§ Prompt
Copy out each line of the listing below in which the string "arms" occurs.

§ Data in this exercise
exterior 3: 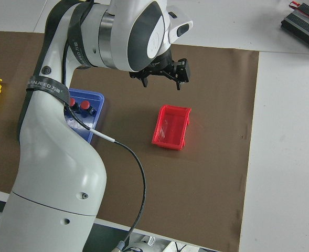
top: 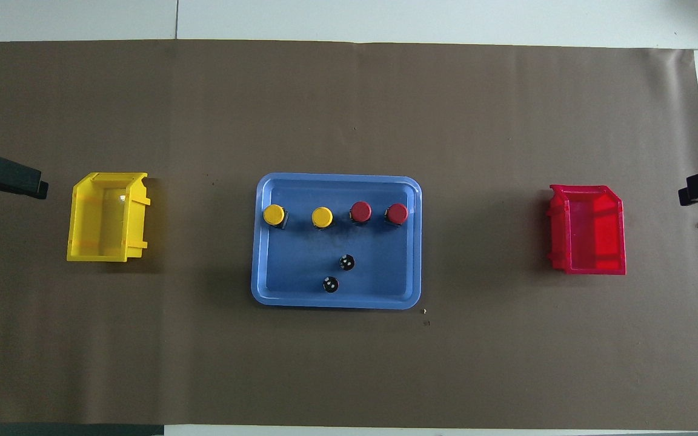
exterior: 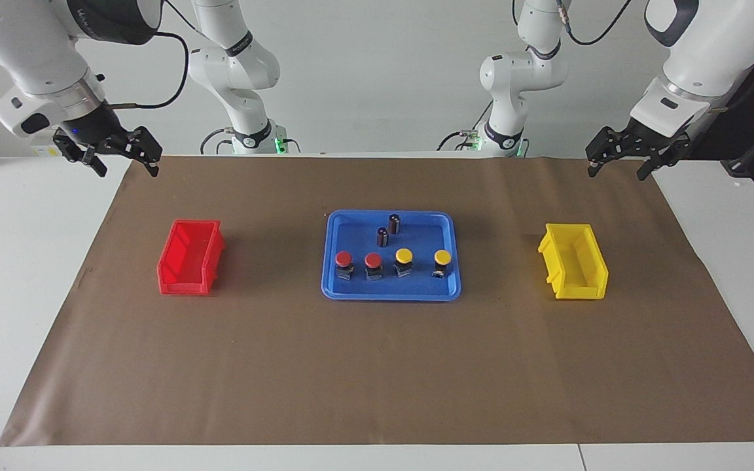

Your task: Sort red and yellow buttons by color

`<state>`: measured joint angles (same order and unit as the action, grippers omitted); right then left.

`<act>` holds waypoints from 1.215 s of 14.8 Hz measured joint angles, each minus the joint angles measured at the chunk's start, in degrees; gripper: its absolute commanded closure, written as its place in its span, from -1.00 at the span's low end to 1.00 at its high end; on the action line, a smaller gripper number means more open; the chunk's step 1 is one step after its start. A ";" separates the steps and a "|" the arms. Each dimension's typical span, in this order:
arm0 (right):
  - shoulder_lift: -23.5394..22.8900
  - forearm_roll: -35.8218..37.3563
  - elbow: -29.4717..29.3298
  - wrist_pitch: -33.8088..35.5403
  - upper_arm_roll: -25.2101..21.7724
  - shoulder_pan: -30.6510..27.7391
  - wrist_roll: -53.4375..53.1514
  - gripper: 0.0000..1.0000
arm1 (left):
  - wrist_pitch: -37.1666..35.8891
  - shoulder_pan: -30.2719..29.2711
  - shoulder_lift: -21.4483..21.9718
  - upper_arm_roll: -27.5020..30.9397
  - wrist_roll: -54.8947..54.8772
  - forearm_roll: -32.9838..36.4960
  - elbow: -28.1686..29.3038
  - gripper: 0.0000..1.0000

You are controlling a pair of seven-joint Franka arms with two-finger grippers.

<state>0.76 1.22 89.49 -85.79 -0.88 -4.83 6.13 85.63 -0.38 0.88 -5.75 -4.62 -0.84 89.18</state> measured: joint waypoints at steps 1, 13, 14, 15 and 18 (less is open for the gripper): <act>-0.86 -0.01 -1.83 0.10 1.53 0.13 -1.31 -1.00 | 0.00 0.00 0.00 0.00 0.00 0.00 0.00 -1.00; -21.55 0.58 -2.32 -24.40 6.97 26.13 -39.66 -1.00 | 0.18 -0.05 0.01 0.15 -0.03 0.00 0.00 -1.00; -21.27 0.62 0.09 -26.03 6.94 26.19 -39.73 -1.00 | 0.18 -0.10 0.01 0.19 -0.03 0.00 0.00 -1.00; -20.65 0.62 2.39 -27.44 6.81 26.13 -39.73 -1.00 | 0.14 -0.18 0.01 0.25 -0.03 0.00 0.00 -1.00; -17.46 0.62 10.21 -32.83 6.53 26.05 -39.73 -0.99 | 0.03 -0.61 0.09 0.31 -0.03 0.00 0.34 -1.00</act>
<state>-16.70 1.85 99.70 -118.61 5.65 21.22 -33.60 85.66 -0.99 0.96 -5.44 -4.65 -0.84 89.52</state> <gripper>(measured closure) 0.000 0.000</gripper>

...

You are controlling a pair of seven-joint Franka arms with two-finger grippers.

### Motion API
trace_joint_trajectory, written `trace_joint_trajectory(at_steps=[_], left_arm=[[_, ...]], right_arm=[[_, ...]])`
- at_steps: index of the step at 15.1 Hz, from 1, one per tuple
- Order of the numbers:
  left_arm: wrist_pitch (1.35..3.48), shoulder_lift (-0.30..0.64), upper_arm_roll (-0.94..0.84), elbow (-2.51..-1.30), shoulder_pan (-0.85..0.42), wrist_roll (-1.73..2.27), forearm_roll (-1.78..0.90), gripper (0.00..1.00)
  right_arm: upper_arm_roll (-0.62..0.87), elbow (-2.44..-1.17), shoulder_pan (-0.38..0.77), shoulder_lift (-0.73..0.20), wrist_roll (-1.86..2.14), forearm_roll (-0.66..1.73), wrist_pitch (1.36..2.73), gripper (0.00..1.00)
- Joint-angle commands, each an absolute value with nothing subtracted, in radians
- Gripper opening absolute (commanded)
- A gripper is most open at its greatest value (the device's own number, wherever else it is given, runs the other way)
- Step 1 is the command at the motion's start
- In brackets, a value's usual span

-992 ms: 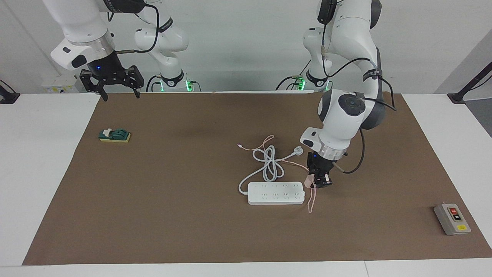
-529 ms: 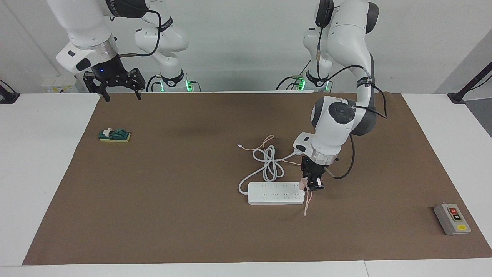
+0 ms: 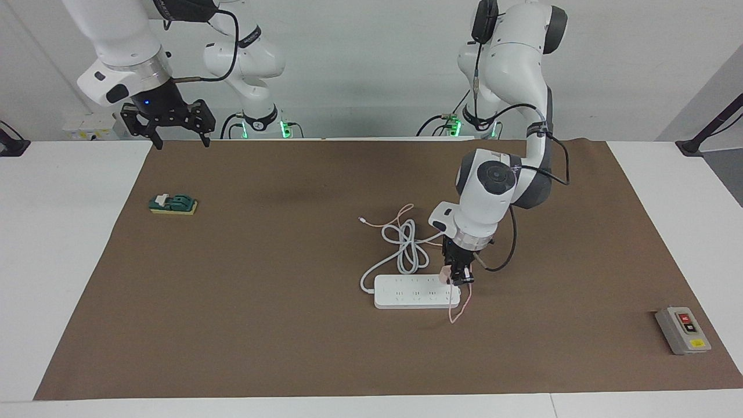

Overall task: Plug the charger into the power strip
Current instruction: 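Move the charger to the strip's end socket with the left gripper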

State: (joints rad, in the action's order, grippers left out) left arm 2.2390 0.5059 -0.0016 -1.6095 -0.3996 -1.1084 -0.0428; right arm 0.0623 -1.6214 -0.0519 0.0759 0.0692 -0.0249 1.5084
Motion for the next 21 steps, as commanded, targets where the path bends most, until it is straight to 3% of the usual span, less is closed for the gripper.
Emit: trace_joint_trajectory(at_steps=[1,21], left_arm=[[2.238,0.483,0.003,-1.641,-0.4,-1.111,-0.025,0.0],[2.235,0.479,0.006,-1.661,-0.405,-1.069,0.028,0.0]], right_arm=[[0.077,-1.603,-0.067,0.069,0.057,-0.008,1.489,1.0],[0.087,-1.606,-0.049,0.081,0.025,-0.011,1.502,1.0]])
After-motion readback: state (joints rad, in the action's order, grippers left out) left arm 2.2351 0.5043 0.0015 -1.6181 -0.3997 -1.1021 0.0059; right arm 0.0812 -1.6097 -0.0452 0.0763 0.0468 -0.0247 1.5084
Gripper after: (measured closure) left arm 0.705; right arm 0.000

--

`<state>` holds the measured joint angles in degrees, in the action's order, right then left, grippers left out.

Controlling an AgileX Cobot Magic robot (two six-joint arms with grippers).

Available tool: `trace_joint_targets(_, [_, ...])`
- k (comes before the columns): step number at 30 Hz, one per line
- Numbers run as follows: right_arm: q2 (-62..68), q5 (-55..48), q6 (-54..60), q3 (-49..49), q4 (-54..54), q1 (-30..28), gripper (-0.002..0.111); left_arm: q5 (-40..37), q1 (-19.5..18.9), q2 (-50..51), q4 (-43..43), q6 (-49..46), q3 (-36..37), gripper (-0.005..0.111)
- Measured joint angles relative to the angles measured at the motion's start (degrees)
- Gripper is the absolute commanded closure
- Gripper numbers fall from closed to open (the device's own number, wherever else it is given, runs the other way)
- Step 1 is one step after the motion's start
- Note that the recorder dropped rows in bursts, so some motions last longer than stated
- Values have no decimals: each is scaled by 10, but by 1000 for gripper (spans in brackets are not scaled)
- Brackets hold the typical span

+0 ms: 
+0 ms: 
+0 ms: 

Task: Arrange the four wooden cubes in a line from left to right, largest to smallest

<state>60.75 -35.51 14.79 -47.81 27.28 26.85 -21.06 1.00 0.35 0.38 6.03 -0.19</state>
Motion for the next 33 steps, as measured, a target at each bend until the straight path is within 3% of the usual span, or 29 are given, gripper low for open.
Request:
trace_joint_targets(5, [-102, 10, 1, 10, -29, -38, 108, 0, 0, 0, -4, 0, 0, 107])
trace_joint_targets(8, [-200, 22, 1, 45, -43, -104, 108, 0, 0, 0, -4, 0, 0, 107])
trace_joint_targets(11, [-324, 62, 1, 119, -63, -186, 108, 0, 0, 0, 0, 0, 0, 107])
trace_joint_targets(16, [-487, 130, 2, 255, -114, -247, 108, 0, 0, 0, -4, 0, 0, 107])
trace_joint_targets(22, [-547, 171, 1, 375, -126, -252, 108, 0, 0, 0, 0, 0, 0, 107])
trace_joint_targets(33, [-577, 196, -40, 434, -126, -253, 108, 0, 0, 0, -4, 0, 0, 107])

§ Reply
`<act>` holds waypoints from 1.215 s of 14.8 Hz measured joint angles, each minus the joint angles measured at the chunk's start, in degrees; gripper: its absolute commanded closure, written as its place in its span, from -1.00 at the span's low end to 1.00 at its high end; on the action line, a smaller gripper number means more open; the chunk's step 1 is one step after its start. A ";" separates the steps and a "|" the arms. Each dimension's typical span, in this order:
You are controlling a pair of seven-joint Franka arms with two-finger grippers.
You are controlling a pair of seven-joint Franka arms with two-finger grippers.
Controlling an AgileX Cobot Magic robot (two six-joint arms with grippers).

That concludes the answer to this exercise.